Brief: Return the data below exactly, stopping after the line with "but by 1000".
-- Input data follows --
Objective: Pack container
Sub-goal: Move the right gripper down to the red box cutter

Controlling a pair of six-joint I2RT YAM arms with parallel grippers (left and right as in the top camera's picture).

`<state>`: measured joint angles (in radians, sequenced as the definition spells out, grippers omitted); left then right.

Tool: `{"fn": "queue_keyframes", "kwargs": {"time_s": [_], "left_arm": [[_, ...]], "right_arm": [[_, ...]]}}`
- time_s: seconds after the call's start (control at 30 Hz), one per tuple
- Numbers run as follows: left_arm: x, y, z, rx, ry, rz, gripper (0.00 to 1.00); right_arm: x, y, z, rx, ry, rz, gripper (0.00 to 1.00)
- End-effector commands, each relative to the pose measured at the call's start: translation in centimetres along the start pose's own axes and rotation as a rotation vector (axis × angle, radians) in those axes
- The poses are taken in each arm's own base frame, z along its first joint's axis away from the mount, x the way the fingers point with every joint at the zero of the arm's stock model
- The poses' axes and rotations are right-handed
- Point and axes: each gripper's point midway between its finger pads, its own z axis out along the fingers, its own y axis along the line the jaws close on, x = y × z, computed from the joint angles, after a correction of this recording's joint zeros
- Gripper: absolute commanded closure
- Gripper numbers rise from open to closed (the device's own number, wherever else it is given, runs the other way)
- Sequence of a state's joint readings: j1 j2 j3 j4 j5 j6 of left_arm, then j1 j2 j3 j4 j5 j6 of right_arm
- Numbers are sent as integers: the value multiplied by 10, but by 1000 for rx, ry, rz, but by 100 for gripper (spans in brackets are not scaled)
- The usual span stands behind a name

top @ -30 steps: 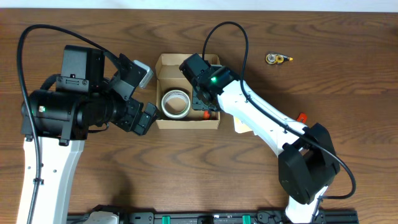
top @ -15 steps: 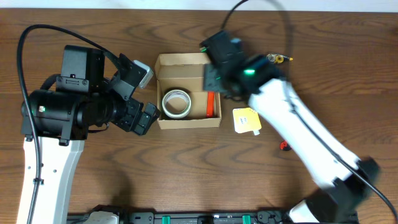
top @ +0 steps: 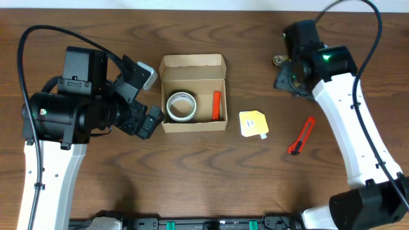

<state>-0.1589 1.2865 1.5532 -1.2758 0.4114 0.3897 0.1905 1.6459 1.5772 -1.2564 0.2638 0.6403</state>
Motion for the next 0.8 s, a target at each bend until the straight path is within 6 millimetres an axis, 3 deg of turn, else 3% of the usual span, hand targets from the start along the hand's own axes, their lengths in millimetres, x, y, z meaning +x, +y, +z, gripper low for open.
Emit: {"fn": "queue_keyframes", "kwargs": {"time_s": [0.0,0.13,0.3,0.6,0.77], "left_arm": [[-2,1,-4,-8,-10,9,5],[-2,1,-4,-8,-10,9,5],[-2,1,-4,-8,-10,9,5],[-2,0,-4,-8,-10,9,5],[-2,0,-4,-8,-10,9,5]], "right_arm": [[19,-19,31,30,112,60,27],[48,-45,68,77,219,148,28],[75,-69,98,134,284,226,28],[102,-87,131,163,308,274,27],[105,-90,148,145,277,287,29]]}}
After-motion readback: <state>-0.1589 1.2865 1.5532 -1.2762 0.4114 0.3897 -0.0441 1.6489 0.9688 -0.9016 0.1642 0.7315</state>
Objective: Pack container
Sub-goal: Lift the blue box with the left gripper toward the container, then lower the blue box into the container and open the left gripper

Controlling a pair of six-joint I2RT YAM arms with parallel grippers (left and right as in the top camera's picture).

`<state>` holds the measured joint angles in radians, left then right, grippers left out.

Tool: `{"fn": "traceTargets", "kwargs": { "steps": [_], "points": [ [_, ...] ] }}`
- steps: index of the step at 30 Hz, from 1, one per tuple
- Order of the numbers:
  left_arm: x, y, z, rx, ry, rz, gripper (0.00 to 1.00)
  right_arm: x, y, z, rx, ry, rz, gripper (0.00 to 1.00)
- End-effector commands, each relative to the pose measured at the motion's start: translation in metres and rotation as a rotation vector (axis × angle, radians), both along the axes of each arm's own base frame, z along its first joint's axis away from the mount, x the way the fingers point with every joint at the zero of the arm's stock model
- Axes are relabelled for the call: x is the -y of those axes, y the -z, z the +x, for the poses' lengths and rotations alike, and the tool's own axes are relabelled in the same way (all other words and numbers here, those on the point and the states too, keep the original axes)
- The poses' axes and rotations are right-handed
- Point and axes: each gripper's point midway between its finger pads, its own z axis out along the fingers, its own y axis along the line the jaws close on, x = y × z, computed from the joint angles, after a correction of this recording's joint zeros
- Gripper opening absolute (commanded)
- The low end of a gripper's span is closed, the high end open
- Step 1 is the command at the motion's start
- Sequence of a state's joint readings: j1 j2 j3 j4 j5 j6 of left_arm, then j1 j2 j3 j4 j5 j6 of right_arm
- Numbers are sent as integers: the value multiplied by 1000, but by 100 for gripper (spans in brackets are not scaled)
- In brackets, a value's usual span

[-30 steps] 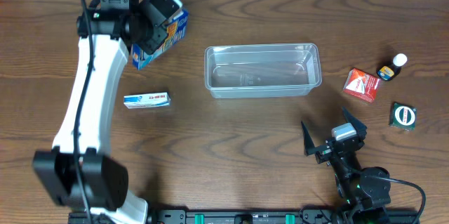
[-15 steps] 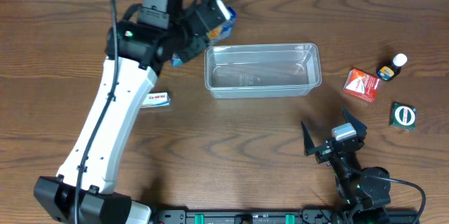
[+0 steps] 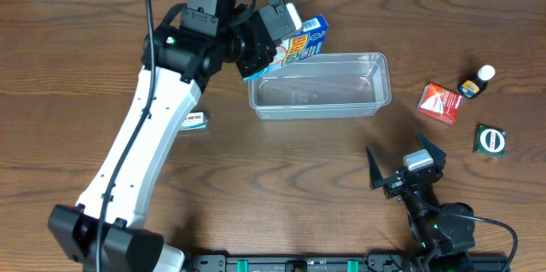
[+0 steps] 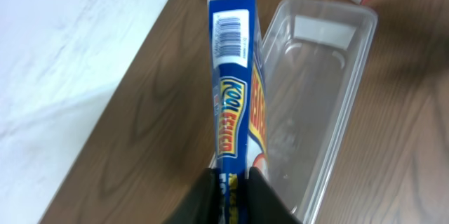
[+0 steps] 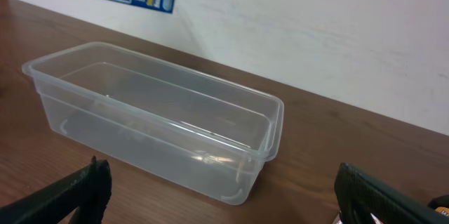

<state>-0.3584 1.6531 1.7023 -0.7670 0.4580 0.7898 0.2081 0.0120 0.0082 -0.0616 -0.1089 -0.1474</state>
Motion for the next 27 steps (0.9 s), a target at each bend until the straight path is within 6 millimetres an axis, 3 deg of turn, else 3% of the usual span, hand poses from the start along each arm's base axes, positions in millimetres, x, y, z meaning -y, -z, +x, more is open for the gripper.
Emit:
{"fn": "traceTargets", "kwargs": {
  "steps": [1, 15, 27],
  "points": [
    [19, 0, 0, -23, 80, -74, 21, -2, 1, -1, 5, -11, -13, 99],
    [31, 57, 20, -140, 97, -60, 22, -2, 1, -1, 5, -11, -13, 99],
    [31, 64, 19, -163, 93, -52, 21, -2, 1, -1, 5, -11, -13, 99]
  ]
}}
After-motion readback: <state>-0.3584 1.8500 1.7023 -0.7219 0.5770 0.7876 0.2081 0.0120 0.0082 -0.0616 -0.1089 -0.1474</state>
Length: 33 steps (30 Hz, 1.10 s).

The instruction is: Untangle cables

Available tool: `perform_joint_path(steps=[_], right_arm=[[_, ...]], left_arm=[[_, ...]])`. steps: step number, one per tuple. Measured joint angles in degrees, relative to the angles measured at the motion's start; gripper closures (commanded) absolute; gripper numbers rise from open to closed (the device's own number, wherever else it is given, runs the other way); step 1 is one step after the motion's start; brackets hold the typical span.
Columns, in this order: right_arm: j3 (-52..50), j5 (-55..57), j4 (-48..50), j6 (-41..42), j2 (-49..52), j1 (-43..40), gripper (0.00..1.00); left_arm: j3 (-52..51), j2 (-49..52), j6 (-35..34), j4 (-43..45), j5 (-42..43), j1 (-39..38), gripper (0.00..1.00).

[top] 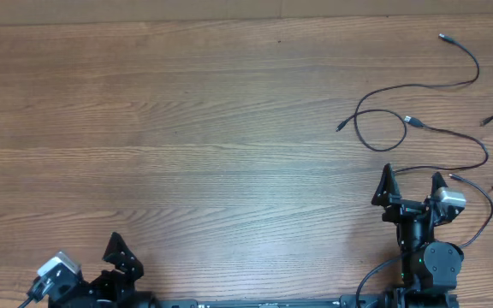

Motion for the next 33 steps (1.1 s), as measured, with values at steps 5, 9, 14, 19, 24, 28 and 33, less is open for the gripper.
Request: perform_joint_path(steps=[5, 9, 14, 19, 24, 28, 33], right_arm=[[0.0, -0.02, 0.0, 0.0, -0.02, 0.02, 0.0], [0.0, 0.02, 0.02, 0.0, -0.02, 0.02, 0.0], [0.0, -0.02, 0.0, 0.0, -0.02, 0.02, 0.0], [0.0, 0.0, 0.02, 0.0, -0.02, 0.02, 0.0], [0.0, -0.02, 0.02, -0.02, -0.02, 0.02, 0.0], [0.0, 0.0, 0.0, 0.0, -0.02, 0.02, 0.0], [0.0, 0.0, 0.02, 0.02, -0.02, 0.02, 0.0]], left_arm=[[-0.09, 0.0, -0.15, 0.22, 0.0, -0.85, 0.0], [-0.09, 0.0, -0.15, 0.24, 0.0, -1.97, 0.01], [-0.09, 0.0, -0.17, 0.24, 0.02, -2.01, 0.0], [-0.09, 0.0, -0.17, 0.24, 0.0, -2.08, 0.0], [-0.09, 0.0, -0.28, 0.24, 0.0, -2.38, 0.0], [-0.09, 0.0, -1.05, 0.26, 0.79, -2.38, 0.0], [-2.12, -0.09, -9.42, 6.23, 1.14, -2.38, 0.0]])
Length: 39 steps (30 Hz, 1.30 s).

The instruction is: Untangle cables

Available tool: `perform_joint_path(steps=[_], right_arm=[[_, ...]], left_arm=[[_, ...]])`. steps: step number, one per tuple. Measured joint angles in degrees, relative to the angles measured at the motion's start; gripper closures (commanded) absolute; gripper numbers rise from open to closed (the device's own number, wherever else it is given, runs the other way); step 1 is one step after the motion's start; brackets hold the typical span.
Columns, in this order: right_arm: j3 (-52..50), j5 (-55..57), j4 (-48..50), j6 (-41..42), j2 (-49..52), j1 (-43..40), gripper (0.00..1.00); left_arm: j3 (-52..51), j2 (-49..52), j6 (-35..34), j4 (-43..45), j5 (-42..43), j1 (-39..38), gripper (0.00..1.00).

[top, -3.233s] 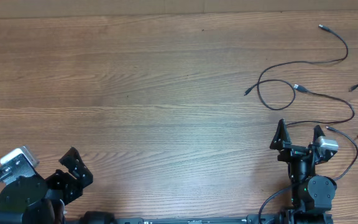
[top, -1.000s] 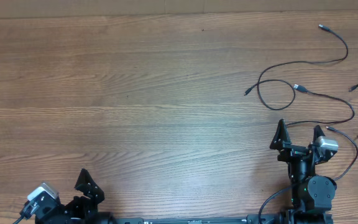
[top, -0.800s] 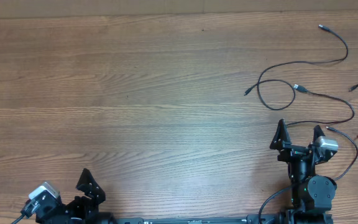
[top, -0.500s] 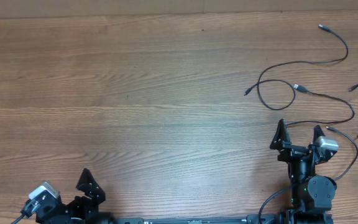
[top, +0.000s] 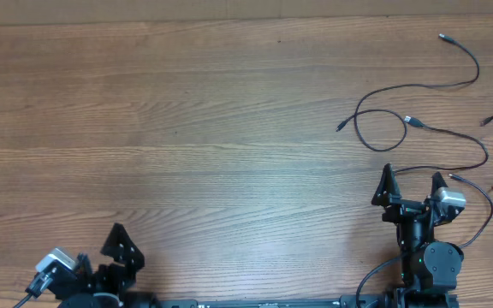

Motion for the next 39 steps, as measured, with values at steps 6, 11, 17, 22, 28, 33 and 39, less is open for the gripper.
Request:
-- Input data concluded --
Task result:
Objective: Pack container
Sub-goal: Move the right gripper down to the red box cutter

Controlling a pair of six-joint I2RT YAM arms with parallel grippers (left and right as in the top camera's picture).

`<state>`: measured joint angles (in radians, sequenced as the definition spells out, grippers omitted); left then right.

Tool: `{"fn": "queue_keyframes", "kwargs": {"time_s": [_], "left_arm": [[_, ...]], "right_arm": [[_, ...]]}}`
- time_s: seconds after the call's start (control at 30 Hz), one per tuple
- Numbers run as follows: left_arm: x, y, z, rx, ry, rz, gripper (0.00 to 1.00); right_arm: x, y, z, rx, ry, rz, gripper (0.00 to 1.00)
- End-effector commands, each relative to the pose measured at the call's start: translation in centimetres along the start pose's own axes and rotation as a rotation vector (axis × angle, radians) in those axes
- The poses are taken in each arm's own base frame, z along its first joint's axis away from the mount, x the way the fingers point with every joint at the zero of the arm's stock model
- The poses' axes and rotations are right-handed
- Point and axes: each gripper's point midway between its finger pads, its own z axis out along the fingers, its own y axis along the line the jaws close on, x = y × z, computed from the joint angles, after a correction of this recording's joint zeros
- Gripper: absolute commanded closure
- Gripper numbers rise from open to closed (the device's own number, wherever else it is given, runs the other way)
- Sequence of a state's joint readings: j1 j2 j3 j4 j5 j6 of left_arm, then j1 j2 j3 j4 j5 j6 of right_arm
- Numbers are sent as integers: the value multiplied by 10, but by 1000 for rx, ry, rz, but by 100 for gripper (spans in brackets are not scaled)

This exercise is now complete.